|
一般的に云って ある程度以上の年齢になってから まったく新しい業務に挑戦することは大変な苦難を乗り越えなければなりませんが、添乗員の仕事は通常の仕事以上に この傾向があります。
新人添乗員として 派遣先の旅行業者に行けば、場合によっては、ご自分のお子さんより若い方から 時には厳しい叱責を受けることになります。
第一、その前に 「え〜!!60歳過ぎた新人なの・・・」と派遣先旅行業者のほとんどの方は嫌がられるでしょう。
旅行に参加したお客様も 同じ新人なら若い人が良い・・・と思われるのもごく自然なことです。
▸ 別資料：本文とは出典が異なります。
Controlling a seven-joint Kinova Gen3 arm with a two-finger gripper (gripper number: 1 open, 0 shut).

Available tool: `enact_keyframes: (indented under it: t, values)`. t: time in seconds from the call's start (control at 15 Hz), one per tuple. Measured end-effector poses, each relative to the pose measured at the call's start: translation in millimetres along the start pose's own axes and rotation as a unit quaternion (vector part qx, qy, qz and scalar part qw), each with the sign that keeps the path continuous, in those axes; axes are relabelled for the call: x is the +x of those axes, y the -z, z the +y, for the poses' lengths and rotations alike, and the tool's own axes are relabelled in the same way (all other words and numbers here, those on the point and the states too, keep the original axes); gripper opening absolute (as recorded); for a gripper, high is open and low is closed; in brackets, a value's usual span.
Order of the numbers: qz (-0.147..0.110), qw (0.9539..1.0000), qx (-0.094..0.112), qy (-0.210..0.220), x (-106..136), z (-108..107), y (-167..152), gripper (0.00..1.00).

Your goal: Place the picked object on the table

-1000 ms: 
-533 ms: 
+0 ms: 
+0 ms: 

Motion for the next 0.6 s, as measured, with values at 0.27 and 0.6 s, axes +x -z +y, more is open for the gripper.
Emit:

体力も想像以上に必要です。 時には早朝から深夜まで業務が及ぶこともあります。旅行自体、基本的に疲れることが多いものです。 参加者としてのお客様でさえそうですから、お世話をさせていただく添乗員であれば尚更です。
私どもとしても 10人の方がトライされて 半年後に残ってくださっているのはせいぜいお一人か、お二人ではないかと考えております。
以上のような状況ではありますが、弊社では シニアの方こそ添乗員にふさわしい部分が大いにあると考えております。
良い添乗員とは どんな人でしょうか?
もちろんいろいろな要素があります。 知識が豊富 話術が巧み きちんと細かい確認ができる 時にはリ−ダ−として参加者を引っ張る力も必要でしょう。何よりも お客様に喜んでいただこう、楽しんでいただこうという気持ちが必要です。
私どもでは 最終的にはその添乗員さんの「人間力」だと思っています。
「添乗」という仕事は、もっとも 人間らしい仕事の1つです。
「人」である添乗員が 参加者であるお客様=「人」に対して、喜んでいただこうという気持ちをもってお世話をする仕事です。
人を一番喜ばせる、感動させることが出来るのは美しい風景でも、すばらしい遺跡でも おいしい食事でも なく、「人」だと考えております。
当然一番「怒らせる」ことができるのも「人」ではありますが。
この意味で、シニアの方々には 若い方にはない 長く深い人生経験があります。この人生経験は「人間力」の礎となって、よりお客様の心に伝わるサ-ビスができる元になるはずだと考えております。
TRAVEL(旅行)の語源は TROUBLE(問題)と同じものだといわれています。
旅にはさまざまな問題やハプニングが起きます。 そんな時 シニアの皆さんの偉大な人生経験が活かされてくるはずです。
ましてや、これからの日本は超高齢化社会を迎えます。 現在でも70歳 80歳でも元気に旅行に参加される方がたくさんいらっしゃいます。 60代など 職業人としてまだまだ現役バリバリのはずです。
先に申し上げたように、少なくとも最初の段階では シニア添乗員には多くのまた大きな壁があるのが現実です。
しかし、少数かもしれませんが それらの壁を乗り越えた方には、若い方々とはまた違った意味で すばらしいプロの添乗員さんになれる大いなる可能性があると私どもは信じています。